Submitted via IRC for Runaway1956
Maybe it's the accent. When it comes to news, in a world where "fake news" has become an ideological battle cry rather than an oxymoron, Americans deem British media outlets more trustworthy than their U.S. counterparts.
The most trusted news source in the U.S. is the Economist — a venerable weekly magazine published in the U.K. — according, at least, to a recent survey conducted by the University of Missouri's Reynolds Journalism Institute.
The second most reliable news source, in the view of voluntary survey respondents, is public television (with the Public Broadcasting Service separately ranking sixth among survey respondents), followed by Reuters and BBC. National Public Radio placed just ahead of PBS at No. 5, while the U.K.'s the Guardian clinched the seventh spot. The Wall Street Journal, the Los Angeles Times and the Dallas Morning News rounded out the 10 most trusted brands. The Wall Street Journal is owned by News Corp. NWS, +0.49% NWSA, +0.65% , the parent of MarketWatch.
At the other extreme, Occupy Democrats — a political website with a self-professed agenda of counterbalancing the right-wing Tea Party — took the dubious honor of most untrustworthy.
BuzzFeed, Breitbart and Infowars also scored dismally on the trust-o-meter, with a BuzzFeed representative questioning the poll's merit and methods. "This is not a poll of how much trust Americans have in their news outlets. It's an open-ended, methodologically flawed survey of people who happen to fill out a form on the homepage of their local news outlet," said Matt Mittenthal, spokesman for BuzzFeed News. "No one familiar with how polling works would consider this to be reliable or scientific."
(Score: 4, Insightful) by bzipitidoo on Monday May 06 2019, @03:26AM (1 child)
Yeah. What caught my eye immediately was the fact that they ranked them, rather than give an actual score.
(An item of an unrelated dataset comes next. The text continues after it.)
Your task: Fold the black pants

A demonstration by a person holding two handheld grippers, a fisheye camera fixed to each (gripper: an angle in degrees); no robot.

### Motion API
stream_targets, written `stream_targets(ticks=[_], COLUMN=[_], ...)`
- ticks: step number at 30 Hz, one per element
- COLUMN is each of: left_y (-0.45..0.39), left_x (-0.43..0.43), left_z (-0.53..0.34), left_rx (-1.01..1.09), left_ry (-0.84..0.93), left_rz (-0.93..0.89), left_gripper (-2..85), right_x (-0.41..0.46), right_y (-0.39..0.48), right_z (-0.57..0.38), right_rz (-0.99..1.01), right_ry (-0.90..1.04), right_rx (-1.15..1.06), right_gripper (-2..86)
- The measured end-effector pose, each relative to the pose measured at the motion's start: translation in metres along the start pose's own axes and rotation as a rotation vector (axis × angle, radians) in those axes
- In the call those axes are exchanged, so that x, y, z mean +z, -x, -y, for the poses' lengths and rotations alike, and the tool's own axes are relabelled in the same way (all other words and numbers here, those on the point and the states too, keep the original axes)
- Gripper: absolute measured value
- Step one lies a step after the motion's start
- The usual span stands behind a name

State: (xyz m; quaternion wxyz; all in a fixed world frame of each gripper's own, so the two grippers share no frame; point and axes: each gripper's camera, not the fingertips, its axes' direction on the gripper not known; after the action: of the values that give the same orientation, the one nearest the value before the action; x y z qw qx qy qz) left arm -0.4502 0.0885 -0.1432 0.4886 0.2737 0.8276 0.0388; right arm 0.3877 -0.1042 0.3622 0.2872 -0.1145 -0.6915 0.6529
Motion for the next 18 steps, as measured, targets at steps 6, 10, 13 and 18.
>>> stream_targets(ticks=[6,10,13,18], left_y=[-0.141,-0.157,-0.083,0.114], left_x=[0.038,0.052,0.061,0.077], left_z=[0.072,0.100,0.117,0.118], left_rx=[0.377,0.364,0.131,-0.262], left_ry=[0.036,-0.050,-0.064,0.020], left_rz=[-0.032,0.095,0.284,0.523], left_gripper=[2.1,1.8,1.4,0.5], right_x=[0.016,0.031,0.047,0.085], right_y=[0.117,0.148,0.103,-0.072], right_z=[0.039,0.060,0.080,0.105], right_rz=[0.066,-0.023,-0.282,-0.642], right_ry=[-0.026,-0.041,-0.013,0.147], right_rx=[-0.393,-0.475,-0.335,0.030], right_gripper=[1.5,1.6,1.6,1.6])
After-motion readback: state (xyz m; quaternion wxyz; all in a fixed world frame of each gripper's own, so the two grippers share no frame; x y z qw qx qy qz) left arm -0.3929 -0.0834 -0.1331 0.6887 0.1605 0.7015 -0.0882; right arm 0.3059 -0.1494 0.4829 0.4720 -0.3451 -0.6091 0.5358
Maybe the #1 ranked news organization, the Economist, scored only 3%.
One thing I do trust is their greed. They won't play hardball with advertisers. And as I've said before, they are all much more strongly biased towards drama than left or right.
(Score: 2) by HiThere on Monday May 06 2019, @04:36AM
Well, people in the US trust the Economist more, because it's more evenly biased about the US. (Granted "more" is a comparative term.) Also, not all that many people actually read their articles, and it's easier to trust a source if you don't look at it carefully.
Depending on the subject matter, I'd trust the Economist perhaps twice as much as the US source I consider most trustworthy. But if it's about things affecting Britain, that drops considerably. (Even so, they've got a philosophical bias that you need to allow for, but since you aren't their target audience, their twists won't be aimed at you.)